Князь прославил красоту принцессы, сравнив ее глаза с драгоценными алмазами, воздал должное добродетели, мужеству и храбрости жениха, а также плодородию края, который ждал невесту. Курчок-Али вынул из ножен свою саблю и направил поочередно ее острие на все четыре стороны света. Он поклялся в присутствии множества свидетелей не щадить своей жизни для защиты княжны и доставить ее в целости в дом Гассан-бея.

После этих слов раздались радостные крики всех участников встречи, и обе группы смешались. Дворяне-убыхи в блестящих шлемах тут же принялись расточать комплименты дамам, чьи миловидные лица не скрывали прозрачные накидки. Рыцари хвалили их теплые накидки из русского меха. Видимо, в горах, с которых спустился свадебный поезд, было уже холодно.

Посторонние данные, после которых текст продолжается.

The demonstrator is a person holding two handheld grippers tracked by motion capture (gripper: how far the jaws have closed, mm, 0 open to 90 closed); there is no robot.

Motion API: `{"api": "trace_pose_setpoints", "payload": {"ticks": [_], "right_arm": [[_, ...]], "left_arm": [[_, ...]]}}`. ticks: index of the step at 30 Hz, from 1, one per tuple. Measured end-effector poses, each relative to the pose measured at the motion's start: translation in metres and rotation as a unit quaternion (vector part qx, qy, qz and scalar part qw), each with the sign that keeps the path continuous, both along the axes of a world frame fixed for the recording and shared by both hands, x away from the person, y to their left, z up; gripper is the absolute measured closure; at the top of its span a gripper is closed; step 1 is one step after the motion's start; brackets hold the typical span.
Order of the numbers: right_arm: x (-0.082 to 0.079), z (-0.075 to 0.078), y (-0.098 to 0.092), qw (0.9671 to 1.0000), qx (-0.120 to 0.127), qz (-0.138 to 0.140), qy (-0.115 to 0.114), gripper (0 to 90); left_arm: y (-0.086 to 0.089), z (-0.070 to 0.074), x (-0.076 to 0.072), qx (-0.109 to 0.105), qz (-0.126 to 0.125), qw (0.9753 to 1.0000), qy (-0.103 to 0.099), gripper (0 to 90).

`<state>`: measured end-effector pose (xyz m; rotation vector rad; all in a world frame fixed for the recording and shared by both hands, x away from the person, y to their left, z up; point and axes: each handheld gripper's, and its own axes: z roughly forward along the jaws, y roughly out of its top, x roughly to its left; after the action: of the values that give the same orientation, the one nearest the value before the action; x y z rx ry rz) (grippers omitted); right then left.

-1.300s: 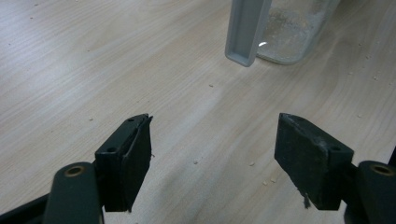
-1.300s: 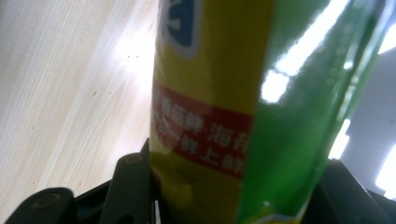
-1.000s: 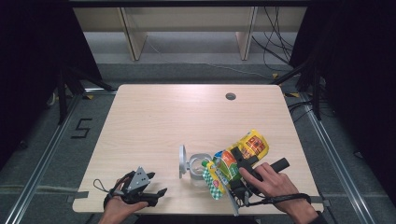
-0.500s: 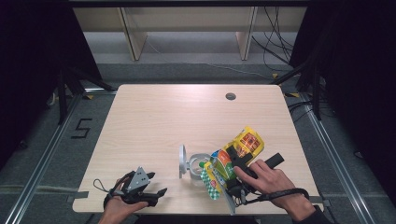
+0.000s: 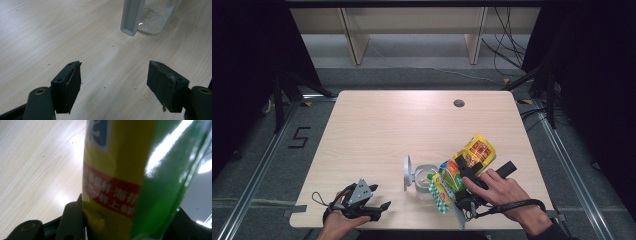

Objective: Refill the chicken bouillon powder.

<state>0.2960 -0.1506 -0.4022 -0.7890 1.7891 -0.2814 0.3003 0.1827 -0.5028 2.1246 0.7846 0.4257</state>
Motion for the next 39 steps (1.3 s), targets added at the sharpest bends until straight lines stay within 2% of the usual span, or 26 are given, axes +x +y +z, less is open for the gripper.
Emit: {"api": "trace_pose_setpoints", "payload": {"ticks": [3,5,7,8,10,11,13,14,15,16,18,19,20,23,24,25,27,29,30,31,32,33,35,36,37,39], "right_arm": [[0.0001,0.0,-0.0001,1.0,-0.004,0.0,0.0,57.3],[-0.0011,-0.0007,-0.0007,1.0,0.005,-0.006,-0.004,57.4],[0.0001,0.0007,0.0003,1.0,-0.008,0.001,-0.001,57.4],[-0.0008,-0.0002,-0.0002,1.0,0.0,-0.007,-0.001,57.4],[-0.0006,0.0,-0.0003,1.0,-0.001,-0.006,0.0,57.4],[-0.0006,0.0002,-0.0004,1.0,-0.001,-0.006,0.0,57.4],[-0.0008,0.0006,-0.0008,1.0,-0.002,-0.003,-0.005,57.4],[0.0003,0.0039,0.0006,0.9996,-0.026,0.009,-0.008,57.4],[0.0006,0.0047,0.0008,0.9995,-0.03,0.007,-0.003,57.4],[-0.0005,0.004,0.0006,0.9996,-0.026,0.005,-0.01,57.4],[-0.0009,0.0035,0.001,0.9997,-0.023,0.002,-0.008,57.4],[-0.0007,0.0035,0.0012,0.9997,-0.023,0.003,-0.006,57.4],[-0.0006,0.0035,0.0014,0.9997,-0.023,0.004,-0.006,57.4],[-0.0001,0.0042,0.0017,0.9997,-0.023,0.001,-0.004,57.4],[0.0002,0.0042,0.002,0.9997,-0.025,-0.001,-0.002,57.4],[0.0002,0.0039,0.002,0.9996,-0.027,0.003,-0.006,57.4],[0.0007,0.0044,0.0019,0.9997,-0.026,0.003,-0.004,57.4],[0.0012,0.0036,0.0015,0.9999,-0.01,0.003,-0.003,57.4],[0.0012,0.0034,0.0018,0.9999,-0.01,0.002,-0.003,57.5],[0.0016,0.0056,0.0033,0.9994,-0.035,0.002,-0.001,57.5],[0.0027,0.006,0.0037,0.9991,-0.041,0.01,0.001,57.5],[0.0014,0.0043,0.0024,0.9998,-0.021,0.005,-0.002,57.5],[0.0013,0.0038,0.002,0.9999,-0.01,0.001,0.004,57.5],[0.0009,0.0036,0.002,0.9999,-0.012,0.003,-0.001,57.5],[0.0007,0.0051,0.0029,0.9995,-0.03,0.004,-0.004,57.5],[0.0011,0.0052,0.0024,0.9997,-0.026,0.004,0.001,57.6]], "left_arm": [[0.0005,0.0005,0.0004,0.003,-0.002,1.0,-0.001,26.8],[0.0005,0.0005,0.0004,0.003,-0.002,1.0,-0.001,26.8],[0.0006,0.0005,0.0006,0.003,-0.003,1.0,0.0,26.8],[0.0004,0.0004,0.0004,0.002,-0.003,1.0,0.0,26.8],[-0.0009,-0.0004,-0.0002,-0.007,0.003,1.0,-0.002,26.8],[0.0003,0.0004,0.0003,0.004,-0.001,1.0,-0.003,26.8],[0.0006,0.0005,0.0003,0.003,-0.003,1.0,-0.001,26.8],[0.0005,0.0003,0.0004,0.002,-0.003,1.0,0.0,26.8],[-0.0009,-0.0004,0.0,-0.007,0.002,1.0,0.0,26.8],[-0.0009,-0.0005,0.0001,-0.007,0.001,1.0,-0.001,26.8],[-0.002,-0.0013,-0.0012,-0.015,0.011,0.9998,0.007,26.7],[-0.0016,-0.001,-0.0008,-0.014,0.007,0.9999,0.007,26.7],[0.0005,0.0004,0.0004,0.004,-0.002,1.0,-0.003,26.7],[-0.0002,-0.0001,0.0001,-0.004,0.001,1.0,-0.001,26.6],[0.0005,0.0004,0.0006,0.003,-0.003,1.0,-0.001,26.4],[-0.0003,-0.0001,0.0004,-0.003,-0.001,1.0,-0.001,26.2],[0.0007,0.001,0.0004,0.003,-0.001,1.0,-0.003,25.6],[0.0012,0.0011,0.0006,0.001,0.001,1.0,0.0,24.4],[0.0012,0.001,0.0007,0.0,0.001,1.0,-0.001,24.2],[0.0011,0.001,0.0007,0.0,0.001,1.0,-0.001,23.8],[0.0009,0.0011,0.0006,-0.001,0.001,1.0,-0.001,23.5],[0.0009,0.0011,0.0005,0.0,0.001,1.0,-0.001,23.3],[0.0009,0.001,0.0006,-0.001,0.002,1.0,-0.001,22.5],[0.001,0.001,0.001,0.0,0.002,1.0,-0.002,22.1],[0.0009,0.001,0.0011,0.0,0.003,1.0,-0.001,21.8],[0.0009,0.0012,0.0008,0.0,0.002,1.0,0.0,21.2]]}}
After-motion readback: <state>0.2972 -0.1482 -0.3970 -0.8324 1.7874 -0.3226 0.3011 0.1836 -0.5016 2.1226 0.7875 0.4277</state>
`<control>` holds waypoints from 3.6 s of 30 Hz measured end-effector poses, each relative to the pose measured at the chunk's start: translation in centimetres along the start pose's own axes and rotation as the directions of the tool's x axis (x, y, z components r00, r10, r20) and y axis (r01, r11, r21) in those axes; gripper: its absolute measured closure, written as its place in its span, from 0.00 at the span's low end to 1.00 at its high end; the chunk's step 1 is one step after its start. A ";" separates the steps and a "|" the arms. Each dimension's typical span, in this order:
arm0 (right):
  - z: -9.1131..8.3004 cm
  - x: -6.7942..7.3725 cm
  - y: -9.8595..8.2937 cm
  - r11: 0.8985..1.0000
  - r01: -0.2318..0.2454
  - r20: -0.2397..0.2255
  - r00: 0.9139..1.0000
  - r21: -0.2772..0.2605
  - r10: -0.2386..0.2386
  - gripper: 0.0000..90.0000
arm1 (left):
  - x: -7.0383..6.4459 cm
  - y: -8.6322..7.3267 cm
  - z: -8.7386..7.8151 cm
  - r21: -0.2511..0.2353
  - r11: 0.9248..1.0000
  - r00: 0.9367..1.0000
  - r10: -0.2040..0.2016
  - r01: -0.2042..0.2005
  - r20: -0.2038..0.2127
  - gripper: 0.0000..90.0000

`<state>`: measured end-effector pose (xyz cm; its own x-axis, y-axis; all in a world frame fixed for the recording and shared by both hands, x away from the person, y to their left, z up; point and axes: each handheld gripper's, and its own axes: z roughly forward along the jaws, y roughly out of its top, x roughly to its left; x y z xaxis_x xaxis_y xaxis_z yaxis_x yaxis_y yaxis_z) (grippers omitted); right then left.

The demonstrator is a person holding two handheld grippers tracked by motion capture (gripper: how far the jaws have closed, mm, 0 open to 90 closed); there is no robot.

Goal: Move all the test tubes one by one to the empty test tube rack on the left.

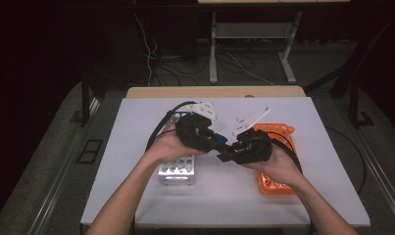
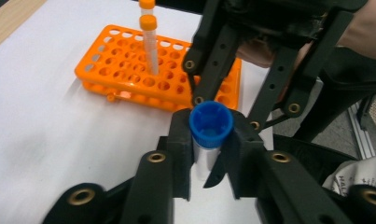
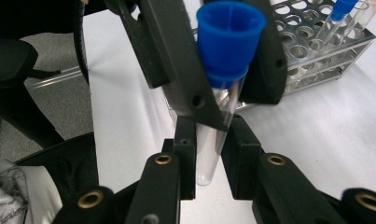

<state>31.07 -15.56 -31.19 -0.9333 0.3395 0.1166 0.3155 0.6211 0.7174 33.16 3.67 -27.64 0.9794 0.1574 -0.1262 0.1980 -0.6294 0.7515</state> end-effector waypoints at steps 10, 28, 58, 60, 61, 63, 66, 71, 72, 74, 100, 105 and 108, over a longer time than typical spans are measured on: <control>-0.1 0.0 -0.2 1.000 -0.005 -0.007 1.000 0.004 0.005 0.69 | 0.6 0.5 -0.3 0.033 0.999 1.000 0.001 -0.002 0.024 0.83; -3.0 -0.5 -3.2 0.992 -0.102 0.083 0.991 -0.074 0.108 0.18 | 2.7 1.8 -2.4 0.090 0.996 1.000 -0.001 0.003 -0.023 0.83; -6.4 -1.5 -10.7 0.954 -0.274 0.132 0.948 -0.125 0.290 0.00 | 9.6 -1.5 -6.0 -0.003 0.988 0.965 -0.152 0.155 -0.212 0.83; -6.3 -1.5 -11.1 0.954 -0.275 0.135 0.947 -0.123 0.290 0.00 | 10.1 -1.9 -5.8 0.002 0.987 0.962 -0.159 0.163 -0.220 0.83; -6.3 -1.5 -11.2 0.953 -0.278 0.134 0.947 -0.120 0.293 0.00 | 10.2 -2.0 -5.7 -0.001 0.986 0.962 -0.163 0.166 -0.221 0.83; -6.3 -1.6 -11.6 0.952 -0.282 0.134 0.945 -0.120 0.297 0.00 | 10.6 -2.3 -5.4 -0.003 0.984 0.958 -0.173 0.177 -0.230 0.83; -6.2 -1.6 -12.0 0.950 -0.288 0.133 0.944 -0.120 0.303 0.00 | 11.2 -2.8 -5.0 0.005 0.984 0.956 -0.175 0.181 -0.236 0.83; -6.1 -1.7 -12.5 0.947 -0.297 0.129 0.941 -0.121 0.311 0.00 | 12.0 -3.7 -4.3 0.002 0.980 0.951 -0.191 0.198 -0.242 0.83; -6.1 -1.7 -12.6 0.946 -0.299 0.128 0.941 -0.123 0.313 0.00 | 12.1 -3.9 -4.2 0.004 0.980 0.951 -0.193 0.200 -0.242 0.83; -6.1 -1.8 -12.7 0.946 -0.300 0.127 0.941 -0.123 0.315 0.00 | 12.3 -4.2 -3.9 0.006 0.979 0.949 -0.196 0.204 -0.248 0.83; -6.1 -1.9 -13.7 0.939 -0.313 0.120 0.936 -0.141 0.330 0.00 | 13.1 -6.9 -1.4 0.019 0.976 0.945 -0.203 0.215 -0.257 0.83; -6.2 -1.9 -13.8 0.939 -0.313 0.122 0.936 -0.141 0.330 0.00 | 13.1 -7.6 -1.1 0.021 0.975 0.945 -0.207 0.219 -0.255 0.83; -6.2 -1.9 -13.9 0.938 -0.315 0.120 0.935 -0.142 0.332 0.00 | 13.1 -7.8 -0.9 0.015 0.974 0.943 -0.217 0.228 -0.252 0.82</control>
<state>27.44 -29.24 -37.15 -0.7477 0.6090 0.2647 0.5657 0.3754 0.7342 44.39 11.33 -34.52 0.8708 0.4770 -0.1187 0.4166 -0.5880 0.6934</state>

Мы приходили в себя, не в силах обсуждать яркое зрелище, свидетелями которого стали. Не знаю, как Эдмонд, но я словно выпил чашу с живительной водой. Конечно, она не смыла всю кровь и жестокость последнего месяца. Но как антидепрессант недолгого действия точно сработала! Если бы не кислая рожа Софыджа, все было бы прекрасно.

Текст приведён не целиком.